La Bona Dea si occupava della salute dell'intero popolo romano: il suo tempio stesso era considerato un centro di guarigione, oltre che magazzino d'erbe medicinali. Al suo interno i serpenti, animali sacri simbolo della Dea e della buona medicina, venivano fatti circolare liberamente.
Vennero eretti altri tempi dedicati alla Bona Dea: tra questi possiamo ricordare quello di Ostia e quello di Aquileia, quest'ultimo dedicato all'Augusta Bona Dea Cereria, connessa alla fertilità della terra.
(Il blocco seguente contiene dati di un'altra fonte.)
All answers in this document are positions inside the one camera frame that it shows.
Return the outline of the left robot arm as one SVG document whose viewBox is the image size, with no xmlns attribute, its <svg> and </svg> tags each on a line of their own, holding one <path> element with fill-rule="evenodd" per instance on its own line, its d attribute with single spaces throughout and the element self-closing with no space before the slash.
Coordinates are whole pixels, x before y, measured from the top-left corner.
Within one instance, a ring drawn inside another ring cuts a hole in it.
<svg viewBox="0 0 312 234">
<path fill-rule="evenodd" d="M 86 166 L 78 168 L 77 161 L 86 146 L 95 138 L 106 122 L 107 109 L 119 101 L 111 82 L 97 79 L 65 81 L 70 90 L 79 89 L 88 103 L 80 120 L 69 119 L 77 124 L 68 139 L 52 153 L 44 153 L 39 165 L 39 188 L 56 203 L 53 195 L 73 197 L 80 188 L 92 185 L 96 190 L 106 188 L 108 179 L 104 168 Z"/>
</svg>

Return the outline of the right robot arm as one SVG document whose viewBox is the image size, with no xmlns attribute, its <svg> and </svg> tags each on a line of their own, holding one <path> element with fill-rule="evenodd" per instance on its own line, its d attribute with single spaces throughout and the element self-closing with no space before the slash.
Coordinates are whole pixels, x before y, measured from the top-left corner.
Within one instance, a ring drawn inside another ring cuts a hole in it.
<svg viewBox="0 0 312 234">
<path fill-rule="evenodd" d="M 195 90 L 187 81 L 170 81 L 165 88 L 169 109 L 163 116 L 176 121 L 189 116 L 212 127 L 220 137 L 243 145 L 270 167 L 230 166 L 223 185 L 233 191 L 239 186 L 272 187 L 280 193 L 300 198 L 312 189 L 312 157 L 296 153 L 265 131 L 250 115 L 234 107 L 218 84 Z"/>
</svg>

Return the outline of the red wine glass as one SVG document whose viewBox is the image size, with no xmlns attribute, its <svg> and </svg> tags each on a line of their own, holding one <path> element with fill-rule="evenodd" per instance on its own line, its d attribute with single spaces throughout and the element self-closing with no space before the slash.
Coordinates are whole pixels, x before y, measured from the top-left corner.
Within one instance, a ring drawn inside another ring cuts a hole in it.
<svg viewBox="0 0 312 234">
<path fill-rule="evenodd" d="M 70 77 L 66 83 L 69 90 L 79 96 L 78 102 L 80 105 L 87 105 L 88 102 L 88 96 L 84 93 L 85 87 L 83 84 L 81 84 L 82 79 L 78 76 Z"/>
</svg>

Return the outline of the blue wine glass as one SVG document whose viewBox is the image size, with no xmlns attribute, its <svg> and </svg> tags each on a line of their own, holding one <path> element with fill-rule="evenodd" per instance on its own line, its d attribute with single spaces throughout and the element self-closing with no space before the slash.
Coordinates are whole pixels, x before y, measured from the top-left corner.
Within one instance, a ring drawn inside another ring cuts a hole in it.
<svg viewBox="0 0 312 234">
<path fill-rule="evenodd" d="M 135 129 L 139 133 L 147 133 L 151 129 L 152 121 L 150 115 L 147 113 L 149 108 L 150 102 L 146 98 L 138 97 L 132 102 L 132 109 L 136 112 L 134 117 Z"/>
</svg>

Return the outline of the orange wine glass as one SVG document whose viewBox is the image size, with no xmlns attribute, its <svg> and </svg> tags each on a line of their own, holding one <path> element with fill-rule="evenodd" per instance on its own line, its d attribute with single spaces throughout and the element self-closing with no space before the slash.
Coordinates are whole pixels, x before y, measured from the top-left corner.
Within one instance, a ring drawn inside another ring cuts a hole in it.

Circa un secolo dopo lo scandalo di Clodio, cattive voci iniziarono a circolare in riferimento ai segreti rituali dedicati alla Bona Dea, e probabilmente fu questo il motivo che, a poco a poco, fece scomparire questo particolare culto.La Dea viene definita "bona" solamente ad ubriacarsi e lasciarsi andare a frivolezze e lascivie, spesso di origine sessuale, e solamente con il dilagare del cristianesimo l'appellativo Bona Dea venne "riciclato" per indicare una delle tante virtù della Vergine Maria.